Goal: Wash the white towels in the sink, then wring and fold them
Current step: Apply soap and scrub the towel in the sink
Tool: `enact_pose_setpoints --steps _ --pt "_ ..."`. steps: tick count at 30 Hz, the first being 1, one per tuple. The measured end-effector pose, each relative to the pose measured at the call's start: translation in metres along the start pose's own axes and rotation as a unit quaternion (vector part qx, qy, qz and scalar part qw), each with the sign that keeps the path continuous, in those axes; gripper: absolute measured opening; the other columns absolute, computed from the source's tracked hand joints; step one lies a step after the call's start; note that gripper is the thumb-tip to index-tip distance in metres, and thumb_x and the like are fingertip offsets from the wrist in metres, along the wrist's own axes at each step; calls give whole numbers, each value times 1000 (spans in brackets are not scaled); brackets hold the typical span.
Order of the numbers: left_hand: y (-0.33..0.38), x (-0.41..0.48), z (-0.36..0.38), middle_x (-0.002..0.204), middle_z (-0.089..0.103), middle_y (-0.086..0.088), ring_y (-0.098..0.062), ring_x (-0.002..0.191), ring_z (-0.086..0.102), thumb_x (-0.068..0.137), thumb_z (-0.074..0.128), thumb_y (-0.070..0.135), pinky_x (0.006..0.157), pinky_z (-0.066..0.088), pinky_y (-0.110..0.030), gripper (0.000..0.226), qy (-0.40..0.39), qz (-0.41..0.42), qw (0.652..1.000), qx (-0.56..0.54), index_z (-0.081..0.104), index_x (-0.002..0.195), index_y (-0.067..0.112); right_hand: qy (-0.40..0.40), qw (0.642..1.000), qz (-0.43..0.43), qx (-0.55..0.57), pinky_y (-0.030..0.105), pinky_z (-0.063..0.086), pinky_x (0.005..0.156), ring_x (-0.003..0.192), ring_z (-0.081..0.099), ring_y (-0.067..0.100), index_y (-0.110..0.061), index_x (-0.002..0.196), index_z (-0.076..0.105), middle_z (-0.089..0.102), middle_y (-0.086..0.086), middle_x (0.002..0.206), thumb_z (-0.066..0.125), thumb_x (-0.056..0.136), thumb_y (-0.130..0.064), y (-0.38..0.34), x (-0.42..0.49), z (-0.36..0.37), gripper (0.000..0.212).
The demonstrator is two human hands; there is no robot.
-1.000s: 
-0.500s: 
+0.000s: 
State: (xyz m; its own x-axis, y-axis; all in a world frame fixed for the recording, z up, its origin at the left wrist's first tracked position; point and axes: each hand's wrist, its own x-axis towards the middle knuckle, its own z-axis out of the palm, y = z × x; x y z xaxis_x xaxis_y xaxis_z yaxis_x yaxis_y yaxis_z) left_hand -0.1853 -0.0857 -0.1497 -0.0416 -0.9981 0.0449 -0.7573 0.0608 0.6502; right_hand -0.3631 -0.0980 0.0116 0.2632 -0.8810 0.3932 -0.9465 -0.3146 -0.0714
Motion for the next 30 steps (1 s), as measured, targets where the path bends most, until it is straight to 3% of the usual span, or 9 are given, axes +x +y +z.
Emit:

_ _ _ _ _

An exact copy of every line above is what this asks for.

→ **Exercise result**:
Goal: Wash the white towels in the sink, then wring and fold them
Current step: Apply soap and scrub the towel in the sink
Tool: `enact_pose_setpoints --steps _ --pt "_ ..."`. steps: tick count at 30 Hz, the first being 1, one per tuple. The measured end-effector pose, each relative to the pose measured at the call's start: translation in metres along the start pose's own axes and rotation as a unit quaternion (vector part qx, qy, qz and scalar part qw), each with the sign that keeps the path continuous, in those axes; gripper: absolute measured opening; the other columns absolute, computed from the source's tracked hand joints; step one lies a step after the call's start; note that gripper is the thumb-tip to index-tip distance in metres, and thumb_x and the like are fingertip offsets from the wrist in metres, along the wrist's own axes at each step; calls give whole numbers, each value times 1000 (spans in brackets are not scaled); brackets hold the typical span.
Order of the numbers: left_hand: y (-0.33..0.38), x (-0.41..0.48), z (-0.36..0.38), middle_x (-0.002..0.204), middle_z (-0.089..0.103), middle_y (-0.086..0.088), ring_y (-0.098..0.062), ring_x (-0.002..0.191), ring_z (-0.086..0.102), thumb_x (-0.068..0.137), thumb_z (-0.074..0.128), thumb_y (-0.070..0.135), pinky_x (0.006..0.157), pinky_z (-0.066..0.088), pinky_y (-0.110..0.030), gripper (0.000..0.226), qy (-0.40..0.39), qz (-0.41..0.42), qw (0.652..1.000), qx (-0.56..0.54), index_z (-0.081..0.104), index_x (-0.002..0.195), index_y (-0.067..0.112); right_hand: qy (-0.40..0.40), qw (0.642..1.000), qz (-0.43..0.43), qx (-0.55..0.57), pinky_y (-0.030..0.105), pinky_z (-0.063..0.086), pinky_x (0.005..0.156), ring_x (-0.003..0.192), ring_z (-0.081..0.099), ring_y (-0.067..0.100), index_y (-0.110..0.061), index_x (-0.002..0.196), index_z (-0.076..0.105), middle_z (-0.089..0.102), middle_y (-0.086..0.086), middle_x (0.002..0.206), thumb_z (-0.066..0.125), thumb_x (-0.056..0.136), thumb_y (-0.130..0.064), y (-0.38..0.34), x (-0.42..0.49), z (-0.36..0.37), gripper (0.000..0.212).
The demonstrator is two human hands; there is no robot.
-1.000s: 
-0.500s: 
+0.000s: 
State: (xyz m; its own x-axis, y-axis; all in a world frame fixed for the recording, z up, its origin at the left wrist's first tracked position; point and axes: each hand's wrist, its own x-axis towards the middle knuckle, its own z-axis out of the palm, y = z × x; x y z xaxis_x xaxis_y xaxis_z yaxis_x yaxis_y yaxis_z) left_hand -0.1853 -0.0857 -0.1497 -0.0416 -0.9981 0.0449 -0.7573 0.0608 0.6502; right_hand -0.3631 -0.0980 0.0116 0.2632 -0.8810 0.3932 -0.9465 -0.3146 -0.0714
Motion for the next 30 steps (1 s), as measured, targets where the path bends most, until it is straight to 3% of the usual span, or 9 are given, axes +x +y +z.
Emit:

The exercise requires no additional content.